Al agua fría entra uno de cabeza y, a poder ser, con un traje de neopreno, como los que se alquilan en la Escuela de Surf de El Palmar donde Pepe y Álvaro organizan los bautizos de olas. Treinta euros y muchas ganas es lo único que necesita el surfista principiante, además de el valor para olvidarse de los complejos, el tajo y la hipoteca, para sentarse y sentirse en el agua, escuchar, y mirar como se acuesta en el mar la gran pelota naranja. No se olviden de la crema solar (12 euros), porque Lorenzo aún puede sorprender.

Zumos y botellines

Para quitarse la sal de la boca sirve un botellín de cerveza y una empanada de dátiles a pie de escuela -un zumo de sandía para los abstemios-, en El Cartero, un lugar concurrido en esta época por los locales y algún motero despistado. Los domingos sube la temperatura y se alarga el cierre con conciertos de grupos interesantes.

Además de sed, el agua de mar da hambre.
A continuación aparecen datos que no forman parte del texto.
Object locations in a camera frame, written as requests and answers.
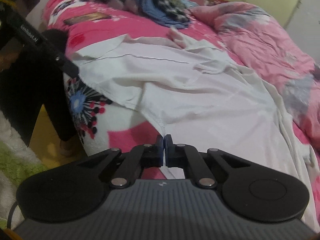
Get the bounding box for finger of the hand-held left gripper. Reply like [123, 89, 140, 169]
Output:
[56, 55, 80, 78]

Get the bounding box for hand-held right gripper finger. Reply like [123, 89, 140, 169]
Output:
[76, 134, 164, 189]
[165, 134, 252, 189]

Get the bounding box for white shirt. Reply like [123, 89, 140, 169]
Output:
[71, 34, 320, 233]

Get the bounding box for person's black trousers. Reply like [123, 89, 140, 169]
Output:
[0, 29, 77, 147]

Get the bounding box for person's foot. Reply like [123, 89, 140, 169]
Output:
[59, 140, 84, 157]

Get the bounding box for pink floral bed blanket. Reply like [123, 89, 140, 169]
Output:
[41, 0, 320, 180]

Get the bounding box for blue garment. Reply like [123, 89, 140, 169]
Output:
[142, 0, 192, 28]

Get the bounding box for dark plaid shirt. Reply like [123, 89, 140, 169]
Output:
[81, 0, 190, 23]

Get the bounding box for pink grey floral duvet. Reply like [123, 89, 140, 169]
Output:
[190, 1, 320, 143]

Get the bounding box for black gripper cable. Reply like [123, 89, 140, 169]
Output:
[7, 199, 20, 230]
Para saciarla vale la pena aguantar unos minutos en coche para llegar hasta Vejer y cambiar el olor a bajamares por el de la leña en las chimeneas. En la Plaza de España se esconde El Jardín del Califa, un edificio del siglo XI que guarda en su patio un excelente restaurante árabe. Ojo con los que les comen más con la vista, porque las raciones son generosas y condimentadas. A la luz de las velas y con las estufas encendidas, el abecé de la cocina árabe tiene un plus en cuanto a elaboración e ingredientes. Como entrante, sabe bien el airán (gazpacho libanés de yogur natural, hierbabuena y pepino, servido frío), el humus (crema de garbanzos con salsa de sésamo, aceite de oliva, ajo y limón), el ácido babaganush, el warakarish, tabule, falafel o un surtido de todos ellos (mezze). De segundo, la dulce pastela y el couscous agridulce son un contundente remate.
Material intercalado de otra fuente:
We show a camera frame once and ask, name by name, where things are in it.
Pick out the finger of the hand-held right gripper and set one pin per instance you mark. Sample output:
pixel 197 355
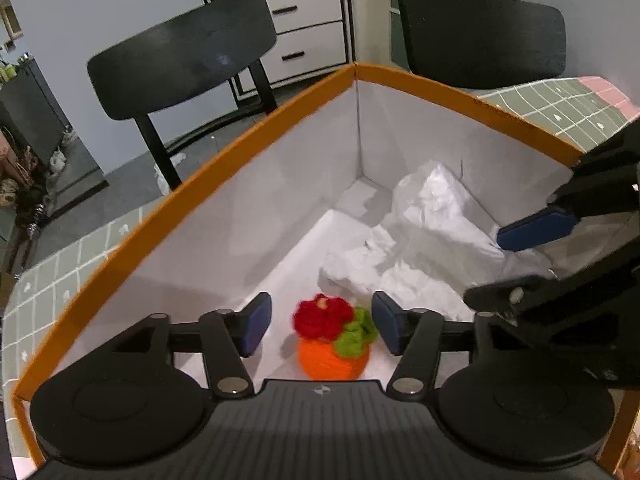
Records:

En la playa de Zahora espera un lugar ideal para hacer la digestión. Se trata de Sajorami Beach, un complejo de casas y bungalows a pie de arena. En noviembre ya han desaparecido los niños que gritan y las fiestas. El silbido del viento y el runrrún de las olas es la única nana en los apartamentos de madera y las pequeñas casas construidas en las antípodas del paisaje de coches, gentío y murmullo de botellones que se deja en la ciudad. Vale la pena despertarse pronto -o acostarse tarde, según gustos- para desayunarse un buen amanecer. Una reserva a tiempo y 50 euros (por una habitación doble) son suficiente pasaporte a la Costa del Edén, esta vez desierta. Los apartamentos tienen televisión; no la enciendan.